When CSR Spells Life or Death

This post was featured in Forbes.com.

While corporate social responsibility is all well and good, you might be one of the people left wondering: so what? Does the cost of corporate volunteering really give your company a return on investment that’s worth it? Sure, you’ve read statistics about employee engagement programs and the difference they make in terms of team morale. You’re just not entirely convinced that there aren’t better ways to get that morale, or even to what degree it translates into a more efficient and profitable business.

If you need a little convincing, Xerox Corporation provides a case study in how a culture of giving back can mean the difference between prosperity and doom.

Giving back, getting back

Around 2000, Xerox was in big trouble.  According to Dr. Joseph Cahalan, Xerox’s Vice President of Communications and Social Responsibility, the company was literally “days” away from filing for bankruptcy.  Still, employees didn’t defect en masse like rats from a sinking ship.  On the contrary, they rallied around the Xerox banner, fighting tooth and nail to keep the company afloat as if the compnay was a local mom and pop shop, not a Fortune 500.  Cahalan attributes this to the culture which attracted him to work for Xerox in the first place:  “People stayed and made that fight to save the company, in large part because they feel that it’s a company worth saving.”
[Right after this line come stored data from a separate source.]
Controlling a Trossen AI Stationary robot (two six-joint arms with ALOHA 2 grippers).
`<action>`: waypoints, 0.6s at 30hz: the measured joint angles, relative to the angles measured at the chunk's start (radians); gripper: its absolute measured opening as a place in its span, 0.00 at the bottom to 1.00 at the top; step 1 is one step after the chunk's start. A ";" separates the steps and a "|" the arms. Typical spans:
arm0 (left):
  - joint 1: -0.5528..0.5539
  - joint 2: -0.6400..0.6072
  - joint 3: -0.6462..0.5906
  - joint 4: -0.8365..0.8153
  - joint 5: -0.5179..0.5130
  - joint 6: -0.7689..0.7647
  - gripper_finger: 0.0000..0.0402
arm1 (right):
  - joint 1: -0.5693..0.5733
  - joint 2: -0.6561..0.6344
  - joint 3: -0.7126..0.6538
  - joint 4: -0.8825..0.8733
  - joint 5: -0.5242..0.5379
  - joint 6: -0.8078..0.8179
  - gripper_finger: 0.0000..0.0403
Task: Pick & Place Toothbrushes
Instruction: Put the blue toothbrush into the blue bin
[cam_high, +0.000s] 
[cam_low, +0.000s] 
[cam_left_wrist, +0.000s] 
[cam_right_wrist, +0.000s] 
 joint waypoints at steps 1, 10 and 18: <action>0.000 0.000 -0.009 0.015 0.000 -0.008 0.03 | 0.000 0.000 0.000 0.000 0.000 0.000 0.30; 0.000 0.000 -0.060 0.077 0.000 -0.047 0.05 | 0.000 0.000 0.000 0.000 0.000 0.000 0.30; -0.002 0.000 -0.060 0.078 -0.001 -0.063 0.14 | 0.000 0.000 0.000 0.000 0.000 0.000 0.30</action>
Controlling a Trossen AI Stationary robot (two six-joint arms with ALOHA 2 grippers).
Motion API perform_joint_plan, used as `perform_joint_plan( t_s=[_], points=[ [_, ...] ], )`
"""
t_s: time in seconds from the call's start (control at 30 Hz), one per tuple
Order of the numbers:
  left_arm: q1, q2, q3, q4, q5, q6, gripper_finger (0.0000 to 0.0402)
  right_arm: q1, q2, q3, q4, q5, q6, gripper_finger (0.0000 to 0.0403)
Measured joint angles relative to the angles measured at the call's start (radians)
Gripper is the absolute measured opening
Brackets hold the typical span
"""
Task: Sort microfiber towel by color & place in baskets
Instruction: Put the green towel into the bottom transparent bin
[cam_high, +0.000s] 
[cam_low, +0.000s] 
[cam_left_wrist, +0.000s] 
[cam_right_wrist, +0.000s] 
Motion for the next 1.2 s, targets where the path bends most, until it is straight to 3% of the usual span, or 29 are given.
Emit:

How did Xerox earn this kind of loyalty?

Cahalan’s own experience offers some insight.  “I grew up in a blue collar household, my father was a union man, and I had some bias against large corporations,” he says. Yet, over 40 years after he “sold his soul to the devil” (his words, not ours), Cahalan is still working for Xerox. Most companies dream of that kind of retention, wrestling with how they can attract similarly loyal employees. So what is Xerox’s secret?

In Cahalan’s case it was the then brand new Social Service Leave Program. SSLP allows approved employees the opportunity to work on non-profit, social action projects of their own design and choosing. This is a paid leave of absence that allows Xerox employees the opportunity to make a difference without sacrificing their livelihoods.  It’s a model for employee volunteer programs; Xerox empowers employees to make a difference, rather than drafting an army of “voluntold” volunteers or providing limited opportunities pre-selected by the home office. Xerox recognizes that employees are in the best position to maximize community service opportunities.

The reason that Xerox’s employees wanted to save the company had nothing to do photocopiers; it was about the ability that Xerox gives its employees to make a better world. When Xerox first started out with community involvement, it was purely corporate philanthropy of the most traditional – “drop off a check and leave” – variety. A philosophical conversation on the way back from one of these check drops had Xerox looking for ways to not just throw money around via the typical channels of corporate fundraising, but to really sacrifice something and make a difference in the community. This conversation took place between the then president and head of HR, but the idea for SSLP came out of employee committee.

When Xerox began the program, it was loathe to give any kind of employee recognition, internally or otherwise, to participants. Corporate bigwigs saw this as a way to avoid charges that SSLP was only for PR purposes or that the causes were somehow being “used” to Xerox’s benefit. Once again, it was the employees at the grassroots level who convinced corporate management to offer recognition. They saw this as a way to benefit the causes involved, false modesty be damned. Employees returning from SSLP are now treated somewhat like conquering heroes, returning warriors who are living the vision that Xerox has for itself and its employees.

Standing up, being counted

Of course, employees who want to remain low profile may do so as well. But with employees choosing to work tirelessly on causes that affect their families and their communities, most want to raise the profile of the cause if not themselves.

Mary Novick is one employee who took advantage of the Social Service Leave Program.  She’s been with Xerox for 15 years, but it was only two years ago that she got involved with Cracker Box Palace, an animal sanctuary in upstate New York. After seeing a mistreated donkey, she partnered with Cracker Box to free the animal, which later gave birth and now lives happily at the sanctuary. Mary spent six months helping Cracker Box streamline its fundraising and daily operations; such experience is relevant to her position as a Process Improvement Specialist. But even when pressed, Novick puts the emphasis on the personal enrichment she got from SSLP. “I smile more,” she says, adding that “I take more time to appreciate acts of kindness. It has a domino effect on the people around me.”

Corporate social responsibility has a moral value. However, it isn’t a net loss that companies should undertake for the sake of doing good only for its own sake. If you think your company is losing out by creating an employee giving campaign, you’re either doing it wrong or not seeing the bigger picture. Engaging employees in CSR attracts the right employees, keeps them around, involves them at a deeper level of their work and even helps them acquire skills that they might not otherwise learn.

It’s good to do good for its own sake, but you don’t have to believe that to see the value of engaging employees to make a greater community impact. In the case of Xerox, it might have made the difference between the company’s life and death.